Stored dataset items:
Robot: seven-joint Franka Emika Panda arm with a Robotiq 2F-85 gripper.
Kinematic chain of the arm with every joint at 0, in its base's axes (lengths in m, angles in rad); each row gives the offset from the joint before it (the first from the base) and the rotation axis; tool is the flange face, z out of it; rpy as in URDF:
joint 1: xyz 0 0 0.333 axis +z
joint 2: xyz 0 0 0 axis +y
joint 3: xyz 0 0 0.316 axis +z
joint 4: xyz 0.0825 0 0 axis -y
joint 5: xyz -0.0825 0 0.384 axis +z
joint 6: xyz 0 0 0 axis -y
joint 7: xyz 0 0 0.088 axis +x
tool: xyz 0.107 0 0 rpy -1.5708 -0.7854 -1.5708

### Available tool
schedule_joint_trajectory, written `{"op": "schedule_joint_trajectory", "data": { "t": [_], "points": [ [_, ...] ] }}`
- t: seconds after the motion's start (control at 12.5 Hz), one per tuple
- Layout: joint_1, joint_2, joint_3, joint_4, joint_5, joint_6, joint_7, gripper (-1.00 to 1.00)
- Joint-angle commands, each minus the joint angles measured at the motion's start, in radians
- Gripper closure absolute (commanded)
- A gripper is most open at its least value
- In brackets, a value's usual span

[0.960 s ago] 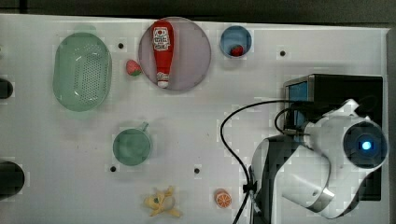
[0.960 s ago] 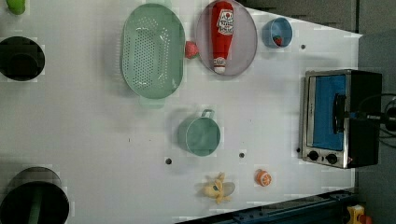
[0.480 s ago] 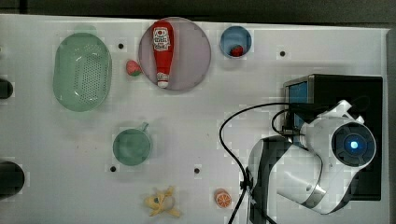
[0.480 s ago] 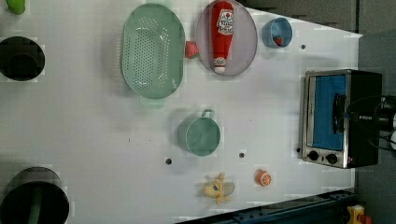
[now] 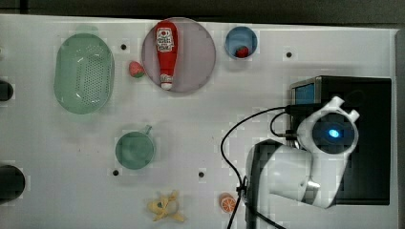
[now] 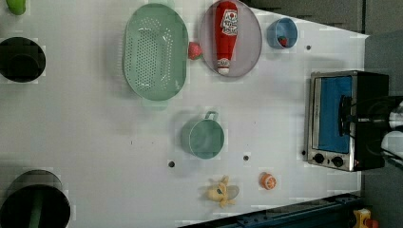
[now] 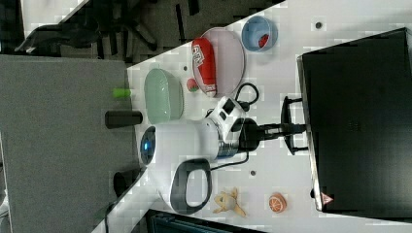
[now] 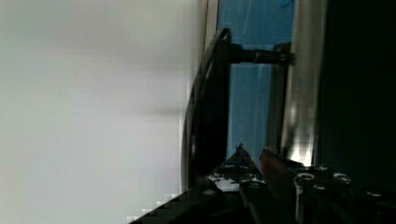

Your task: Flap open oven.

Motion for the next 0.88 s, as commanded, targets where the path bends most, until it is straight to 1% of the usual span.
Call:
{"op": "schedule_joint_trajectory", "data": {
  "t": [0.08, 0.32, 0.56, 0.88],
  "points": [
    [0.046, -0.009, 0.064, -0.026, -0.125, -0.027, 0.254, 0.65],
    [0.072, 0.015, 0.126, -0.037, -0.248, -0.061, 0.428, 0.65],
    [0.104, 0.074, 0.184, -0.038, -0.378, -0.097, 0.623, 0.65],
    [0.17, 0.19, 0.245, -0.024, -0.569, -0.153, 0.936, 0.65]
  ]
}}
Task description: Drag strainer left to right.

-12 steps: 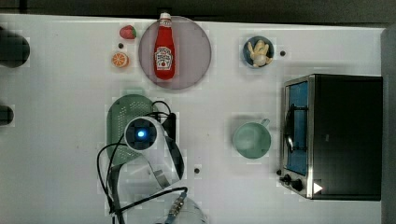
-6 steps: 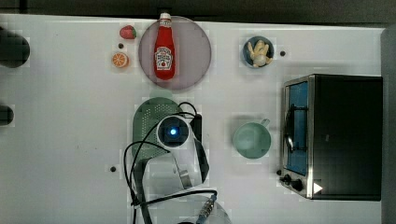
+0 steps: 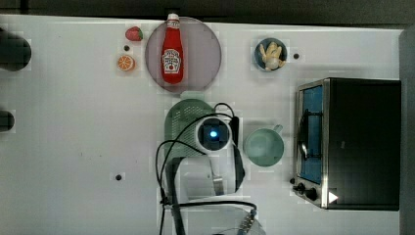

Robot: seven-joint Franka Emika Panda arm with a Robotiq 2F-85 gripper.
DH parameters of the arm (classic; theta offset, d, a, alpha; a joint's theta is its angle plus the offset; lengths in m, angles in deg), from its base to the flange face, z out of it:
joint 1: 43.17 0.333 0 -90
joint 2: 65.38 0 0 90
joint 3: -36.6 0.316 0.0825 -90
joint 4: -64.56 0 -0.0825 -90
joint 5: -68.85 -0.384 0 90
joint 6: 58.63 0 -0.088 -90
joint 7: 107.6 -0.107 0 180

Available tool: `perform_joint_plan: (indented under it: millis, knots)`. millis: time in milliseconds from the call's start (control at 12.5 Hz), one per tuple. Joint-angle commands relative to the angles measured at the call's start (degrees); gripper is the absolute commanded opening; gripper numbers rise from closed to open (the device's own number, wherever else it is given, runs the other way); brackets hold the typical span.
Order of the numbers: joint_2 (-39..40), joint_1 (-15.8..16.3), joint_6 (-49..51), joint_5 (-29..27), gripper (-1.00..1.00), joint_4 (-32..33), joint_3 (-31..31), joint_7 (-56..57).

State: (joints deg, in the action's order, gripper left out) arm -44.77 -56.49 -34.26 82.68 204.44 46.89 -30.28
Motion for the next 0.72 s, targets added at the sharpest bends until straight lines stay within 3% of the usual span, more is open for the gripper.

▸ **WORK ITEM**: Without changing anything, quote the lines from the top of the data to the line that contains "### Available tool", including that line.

▸ **EXERCISE SOLUTION**:
Robot: seven-joint Franka Emika Panda arm with a Robotiq 2F-85 gripper.
Kinematic chain of the arm with every joint at 0, in its base's axes (lengths in m, angles in rad); each row gives the offset from the joint before it (the first from the base) and the rotation axis; tool is the flange face, z out of it; rpy as in URDF:
joint 1: xyz 0 0 0.333 axis +z
joint 2: xyz 0 0 0 axis +y
joint 3: xyz 0 0 0.316 axis +z
joint 4: xyz 0.0825 0 0 axis -y
joint 5: xyz -0.0825 0 0.384 axis +z
joint 6: xyz 0 0 0 axis -y
joint 7: xyz 0 0 0.088 axis +x
tool: xyz 0.107 0 0 rpy -1.5708 -0.7854 -1.5708

### Available tool

No further output is required for this exercise.